4. The density of millipedes on the southern slope is twice as high compared to the northern one, gradually declining from June to August in both habitat types. In contrast in centipedes, the numbers on the northern slope are twice as high compared to the southern one, with the minimum in mid-summer on both slopes.
5. The age structure of the dominant species is as follows: in M. sjaelandicum, juveniles predominated during summer; in S. latisupremus, overwintered adults predominate at the beginning of summer (with 75 % of total species abundance), juveniles start to prevail in the middle of summer (with 76 % of total species abundance); in L. (M.) insolens the sex ratio is 50:50; adults predominate in June, while juveniles emerge in the middle of summer in amounts equal to adults; in E. retusidens females outnumber males 2–5 times during the whole season in both habitat types.
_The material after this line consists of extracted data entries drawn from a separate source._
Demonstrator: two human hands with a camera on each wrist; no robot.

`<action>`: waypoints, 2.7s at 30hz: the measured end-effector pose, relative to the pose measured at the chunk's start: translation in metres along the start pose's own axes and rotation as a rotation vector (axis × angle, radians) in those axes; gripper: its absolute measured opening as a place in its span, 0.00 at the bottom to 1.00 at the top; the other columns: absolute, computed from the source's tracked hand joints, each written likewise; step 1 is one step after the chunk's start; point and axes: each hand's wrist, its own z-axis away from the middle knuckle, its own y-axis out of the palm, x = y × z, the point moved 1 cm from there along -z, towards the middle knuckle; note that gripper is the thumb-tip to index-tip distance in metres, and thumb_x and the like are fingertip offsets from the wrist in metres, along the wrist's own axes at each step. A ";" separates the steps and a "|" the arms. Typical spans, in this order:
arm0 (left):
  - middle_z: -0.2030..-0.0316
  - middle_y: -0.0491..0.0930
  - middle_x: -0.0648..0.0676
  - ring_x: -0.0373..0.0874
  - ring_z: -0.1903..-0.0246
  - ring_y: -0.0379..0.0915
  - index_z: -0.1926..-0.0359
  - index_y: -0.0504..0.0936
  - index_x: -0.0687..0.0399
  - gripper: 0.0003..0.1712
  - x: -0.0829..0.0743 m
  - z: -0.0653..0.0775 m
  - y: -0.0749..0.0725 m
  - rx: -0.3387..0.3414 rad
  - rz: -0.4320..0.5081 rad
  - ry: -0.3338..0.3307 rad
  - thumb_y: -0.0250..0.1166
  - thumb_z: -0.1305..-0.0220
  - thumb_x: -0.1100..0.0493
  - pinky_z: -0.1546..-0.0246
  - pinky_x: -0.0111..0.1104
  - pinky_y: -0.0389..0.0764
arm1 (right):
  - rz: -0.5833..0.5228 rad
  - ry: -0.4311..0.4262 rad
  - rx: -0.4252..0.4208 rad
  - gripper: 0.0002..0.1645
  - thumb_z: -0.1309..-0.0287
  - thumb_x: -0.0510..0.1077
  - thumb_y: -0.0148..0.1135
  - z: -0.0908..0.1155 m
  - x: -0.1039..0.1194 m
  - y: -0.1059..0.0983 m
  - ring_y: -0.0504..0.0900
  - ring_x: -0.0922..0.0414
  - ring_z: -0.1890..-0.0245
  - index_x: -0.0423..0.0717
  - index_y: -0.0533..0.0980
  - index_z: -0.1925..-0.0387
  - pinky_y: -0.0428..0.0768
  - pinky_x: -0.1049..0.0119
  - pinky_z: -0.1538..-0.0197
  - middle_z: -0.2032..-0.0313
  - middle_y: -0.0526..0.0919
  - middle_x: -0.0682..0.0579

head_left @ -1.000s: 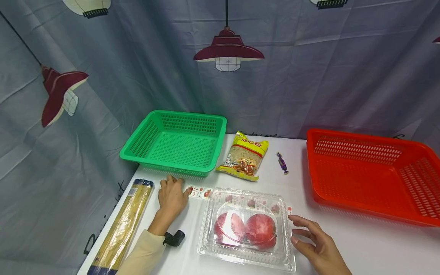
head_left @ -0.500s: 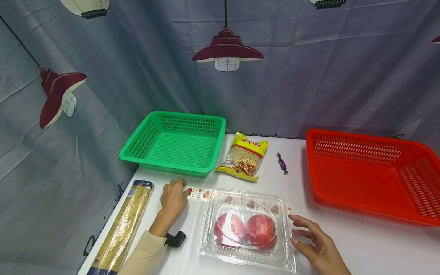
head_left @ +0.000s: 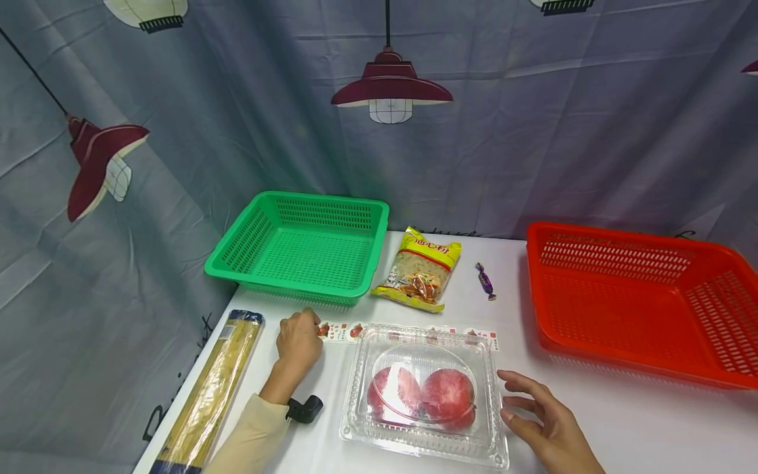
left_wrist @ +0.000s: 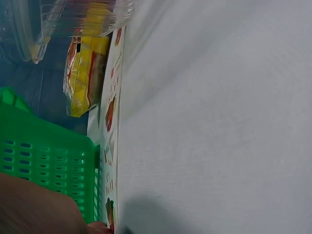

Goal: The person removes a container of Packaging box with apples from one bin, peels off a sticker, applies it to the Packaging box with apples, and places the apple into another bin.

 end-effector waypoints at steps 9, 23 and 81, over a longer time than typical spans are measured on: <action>0.66 0.77 0.68 0.65 0.67 0.72 0.56 0.81 0.72 0.21 -0.008 0.005 -0.011 -0.101 0.018 0.067 0.63 0.55 0.81 0.66 0.53 0.75 | -0.005 -0.029 0.012 0.33 0.42 0.41 0.69 -0.001 0.000 -0.003 0.81 0.55 0.52 0.49 0.71 0.35 0.82 0.64 0.56 0.43 0.74 0.44; 0.71 0.79 0.58 0.55 0.74 0.74 0.66 0.82 0.61 0.06 -0.044 0.014 -0.065 -0.154 0.087 0.139 0.64 0.35 0.62 0.78 0.45 0.73 | 0.010 -0.091 0.018 0.32 0.40 0.42 0.68 -0.003 0.004 -0.005 0.80 0.55 0.52 0.48 0.70 0.35 0.82 0.63 0.56 0.44 0.74 0.44; 0.71 0.84 0.52 0.46 0.76 0.81 0.64 0.87 0.60 0.05 -0.145 0.032 -0.124 0.398 0.835 0.384 0.65 0.35 0.65 0.73 0.37 0.82 | 0.252 -1.196 -0.040 0.19 0.55 0.37 0.76 -0.074 0.155 0.052 0.75 0.59 0.61 0.47 0.85 0.57 0.70 0.71 0.59 0.62 0.78 0.56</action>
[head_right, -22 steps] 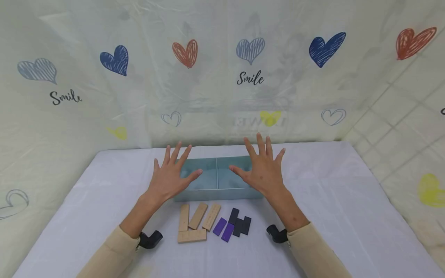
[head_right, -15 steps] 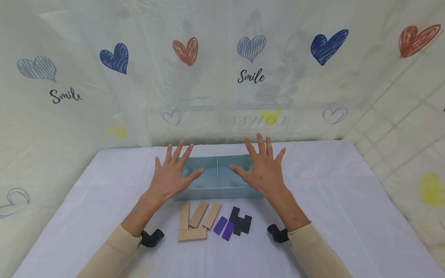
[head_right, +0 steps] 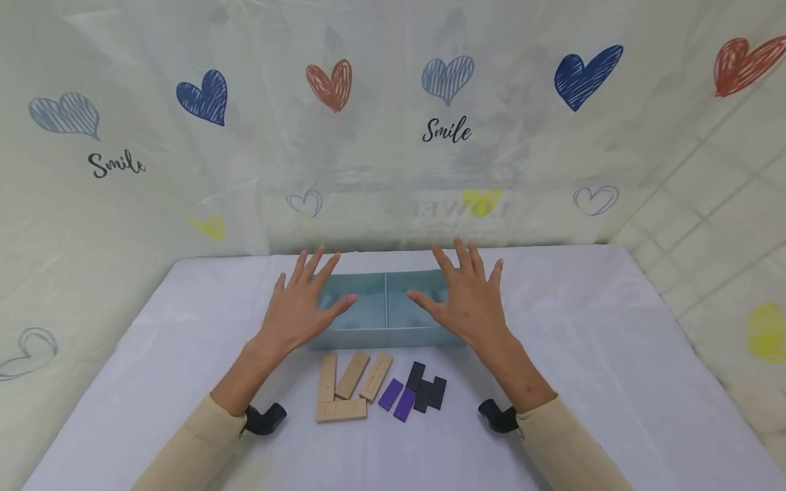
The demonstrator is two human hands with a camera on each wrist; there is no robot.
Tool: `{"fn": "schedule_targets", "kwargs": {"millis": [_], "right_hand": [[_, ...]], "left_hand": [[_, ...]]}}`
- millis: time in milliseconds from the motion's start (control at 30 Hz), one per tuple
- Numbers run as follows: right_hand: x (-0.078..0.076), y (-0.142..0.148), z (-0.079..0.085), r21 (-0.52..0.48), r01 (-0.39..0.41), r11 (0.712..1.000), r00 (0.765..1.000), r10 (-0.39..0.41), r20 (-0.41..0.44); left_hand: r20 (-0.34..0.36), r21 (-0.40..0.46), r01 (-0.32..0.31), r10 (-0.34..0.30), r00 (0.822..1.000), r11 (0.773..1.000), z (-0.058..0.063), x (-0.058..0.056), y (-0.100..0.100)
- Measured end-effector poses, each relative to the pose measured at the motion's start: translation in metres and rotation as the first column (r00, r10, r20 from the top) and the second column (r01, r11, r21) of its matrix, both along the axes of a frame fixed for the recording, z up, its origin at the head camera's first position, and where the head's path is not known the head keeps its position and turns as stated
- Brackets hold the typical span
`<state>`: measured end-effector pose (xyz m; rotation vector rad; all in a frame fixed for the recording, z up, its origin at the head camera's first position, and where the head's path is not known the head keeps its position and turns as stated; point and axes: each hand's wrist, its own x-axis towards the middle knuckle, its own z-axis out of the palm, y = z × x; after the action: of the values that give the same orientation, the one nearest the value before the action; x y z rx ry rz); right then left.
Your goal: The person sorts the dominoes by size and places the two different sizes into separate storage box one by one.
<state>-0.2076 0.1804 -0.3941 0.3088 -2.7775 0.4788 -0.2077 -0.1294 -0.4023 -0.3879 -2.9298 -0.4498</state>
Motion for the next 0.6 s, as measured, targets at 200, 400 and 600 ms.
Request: {"fn": "schedule_targets", "kwargs": {"millis": [200, 400, 600], "right_hand": [[0.006, 0.003, 0.000, -0.032, -0.029, 0.999, 0.999, 0.028, -0.047], [0.010, 0.005, -0.001, -0.098, -0.068, 0.993, 0.994, 0.059, -0.093], [0.016, 0.007, 0.000, -0.174, -0.112, 0.978, 0.985, 0.086, -0.149]], "left_hand": [[-0.019, 0.031, 0.038, -0.037, 0.999, 0.999, -0.001, -0.001, -0.006], [-0.061, 0.103, 0.072, -0.066, 0.996, 0.992, -0.004, -0.002, -0.011], [-0.012, 0.169, 0.089, -0.088, 0.996, 0.982, -0.004, -0.003, -0.018]]}}
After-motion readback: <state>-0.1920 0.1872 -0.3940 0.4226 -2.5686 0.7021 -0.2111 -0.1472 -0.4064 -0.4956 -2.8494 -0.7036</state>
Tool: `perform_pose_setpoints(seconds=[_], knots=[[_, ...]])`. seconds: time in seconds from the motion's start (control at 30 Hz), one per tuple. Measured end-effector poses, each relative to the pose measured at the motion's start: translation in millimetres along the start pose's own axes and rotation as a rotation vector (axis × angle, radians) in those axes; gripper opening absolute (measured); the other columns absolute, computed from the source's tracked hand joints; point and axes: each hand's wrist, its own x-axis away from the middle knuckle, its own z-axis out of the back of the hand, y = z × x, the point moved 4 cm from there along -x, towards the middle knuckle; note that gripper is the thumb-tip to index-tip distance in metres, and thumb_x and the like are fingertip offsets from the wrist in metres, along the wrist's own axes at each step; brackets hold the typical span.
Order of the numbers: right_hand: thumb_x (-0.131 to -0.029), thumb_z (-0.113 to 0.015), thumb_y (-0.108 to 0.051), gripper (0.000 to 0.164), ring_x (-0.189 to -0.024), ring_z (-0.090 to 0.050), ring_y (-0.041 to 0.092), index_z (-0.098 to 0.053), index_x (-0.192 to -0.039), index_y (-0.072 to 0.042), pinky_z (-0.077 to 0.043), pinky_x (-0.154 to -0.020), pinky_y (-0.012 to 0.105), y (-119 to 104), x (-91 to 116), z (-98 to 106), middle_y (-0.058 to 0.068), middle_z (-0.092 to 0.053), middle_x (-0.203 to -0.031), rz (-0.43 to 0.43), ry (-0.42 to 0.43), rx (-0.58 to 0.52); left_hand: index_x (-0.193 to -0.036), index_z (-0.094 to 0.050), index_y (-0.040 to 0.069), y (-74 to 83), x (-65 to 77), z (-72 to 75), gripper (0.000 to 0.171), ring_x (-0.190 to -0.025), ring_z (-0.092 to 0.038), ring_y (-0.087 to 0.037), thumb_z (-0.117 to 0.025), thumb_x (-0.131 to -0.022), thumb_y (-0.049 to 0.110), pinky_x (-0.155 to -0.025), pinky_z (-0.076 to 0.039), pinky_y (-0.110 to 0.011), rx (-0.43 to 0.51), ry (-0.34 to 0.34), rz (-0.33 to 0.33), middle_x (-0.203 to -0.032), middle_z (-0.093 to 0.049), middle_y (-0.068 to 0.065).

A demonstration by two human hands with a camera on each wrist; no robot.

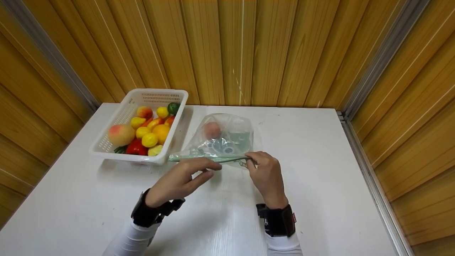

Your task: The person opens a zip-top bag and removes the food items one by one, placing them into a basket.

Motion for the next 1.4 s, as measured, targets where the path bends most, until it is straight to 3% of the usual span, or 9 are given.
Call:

6. The distribution of myriapods in the soil profile shows that millipedes and centipedes prefer the upper soil layer to 10 cm deep (about 80 % of total myriapod abundance) with the litter more populated on the northern slope, containing from 13 to 15 % of the fauna, and the maximum penetration in depth to no more than 20 cm in millipedes and 30 cm in centipedes. The only geophilomorph centipede, E. retusidens, prefers deeper soil layers.
We are most grateful to H.J. Read (Farnham Common, UK) who kindly checked the English of an advanced draft. We are also much obliged to V.Yu. Slatina, an ASU Masters student, for her collecting efforts. We are very thankful to L. Bonato (University of Padova, Italy) for his confirmation of Strigamia cf. transsilvanica identification. We are also deeply grateful to M. Zapparoli (Viterbo, Italy), P. Stoev (Sofia, Bulgaria), and an anonymous reviewer for their critical remarks on this paper. The results were obtained within the framework of the state task No. 6.2884.2017/4.6 Ministry of Education and Science of the Russian Federation.